ACTIVITY: Copy out the whole listing exactly as written, leaving the pictures behind.

DATASET EXCERPT:

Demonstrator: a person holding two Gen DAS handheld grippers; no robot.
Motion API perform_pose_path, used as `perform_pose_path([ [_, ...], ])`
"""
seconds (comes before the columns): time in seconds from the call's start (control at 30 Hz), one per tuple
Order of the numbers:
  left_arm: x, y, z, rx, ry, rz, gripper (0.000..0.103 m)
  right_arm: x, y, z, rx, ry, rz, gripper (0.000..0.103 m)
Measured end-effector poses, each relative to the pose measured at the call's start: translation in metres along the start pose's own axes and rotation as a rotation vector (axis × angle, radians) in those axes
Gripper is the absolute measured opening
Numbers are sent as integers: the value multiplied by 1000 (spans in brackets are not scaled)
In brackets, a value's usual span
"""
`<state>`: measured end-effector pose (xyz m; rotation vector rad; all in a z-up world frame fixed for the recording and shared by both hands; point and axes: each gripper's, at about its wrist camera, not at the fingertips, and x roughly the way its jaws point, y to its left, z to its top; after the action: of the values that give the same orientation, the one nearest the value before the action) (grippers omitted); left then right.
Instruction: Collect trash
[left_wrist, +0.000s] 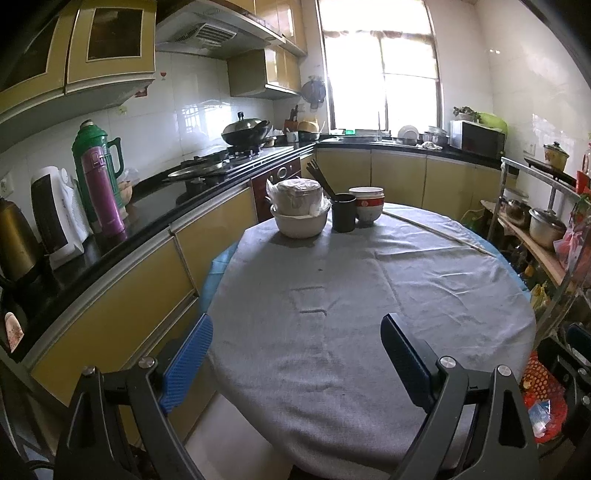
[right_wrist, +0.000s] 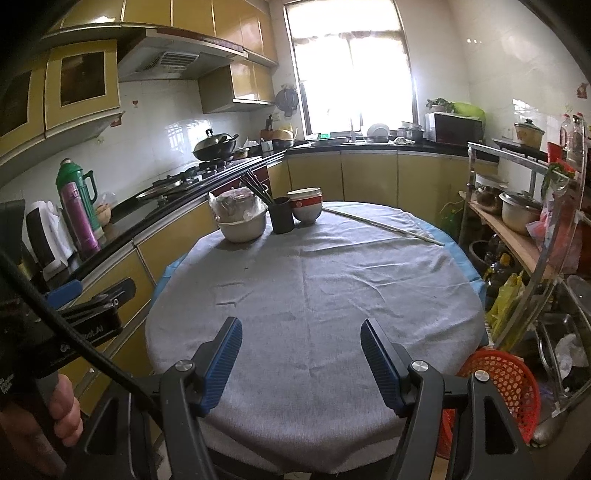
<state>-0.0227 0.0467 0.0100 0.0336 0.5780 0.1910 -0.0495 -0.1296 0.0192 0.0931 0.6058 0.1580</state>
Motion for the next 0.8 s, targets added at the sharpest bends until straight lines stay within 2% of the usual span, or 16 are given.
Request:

ANSWER SECTION:
Demonstrator: a person holding two Gen DAS handheld grippers; no robot.
Motion API perform_pose_path, used as `perform_pose_path([ [_, ...], ])`
"""
seconds (comes before the columns): time in seconds from the call's start (control at 30 Hz), one per tuple
Order of the numbers:
  left_arm: x, y, z, rx, ry, rz, gripper (0.000..0.103 m)
  right_arm: x, y, z, rx, ry, rz, gripper (0.000..0.103 m)
Measured end-effector poses, each relative to the pose measured at the call's start: translation in metres along the start pose's own axes and rotation as a rotation vector (axis × angle, radians) in those axes
Gripper is the absolute measured opening
Numbers are sent as integers: the value multiplied by 1000 (spans in brackets are not scaled)
In brackets, a value's usual span
"""
`<state>`: measured end-effector pose (xyz m; rotation vector rad; all in a z-up world frame fixed for the recording and shared by both hands; point and axes: each gripper's, at about its wrist camera, not at the fingertips, and x roughly the way its jaws point, y to its left, z to its top; after the action: of the values that give the same orientation, the one nearest the value before the action) (grippers omitted); left then right.
Instruction: Collect trash
[left_wrist, +0.000s] 
[right_wrist, +0.000s] 
<state>-0.0227 0.0467 0.0100 0.0336 0.5780 0.1910 -0.0495 -0.1296 0.0192 0.0931 0.6058 0.1580</state>
Motion for the next 0.8 s, targets added at the sharpest bends until straight lines stay within 2% of the usual span, or 16 are given.
Request:

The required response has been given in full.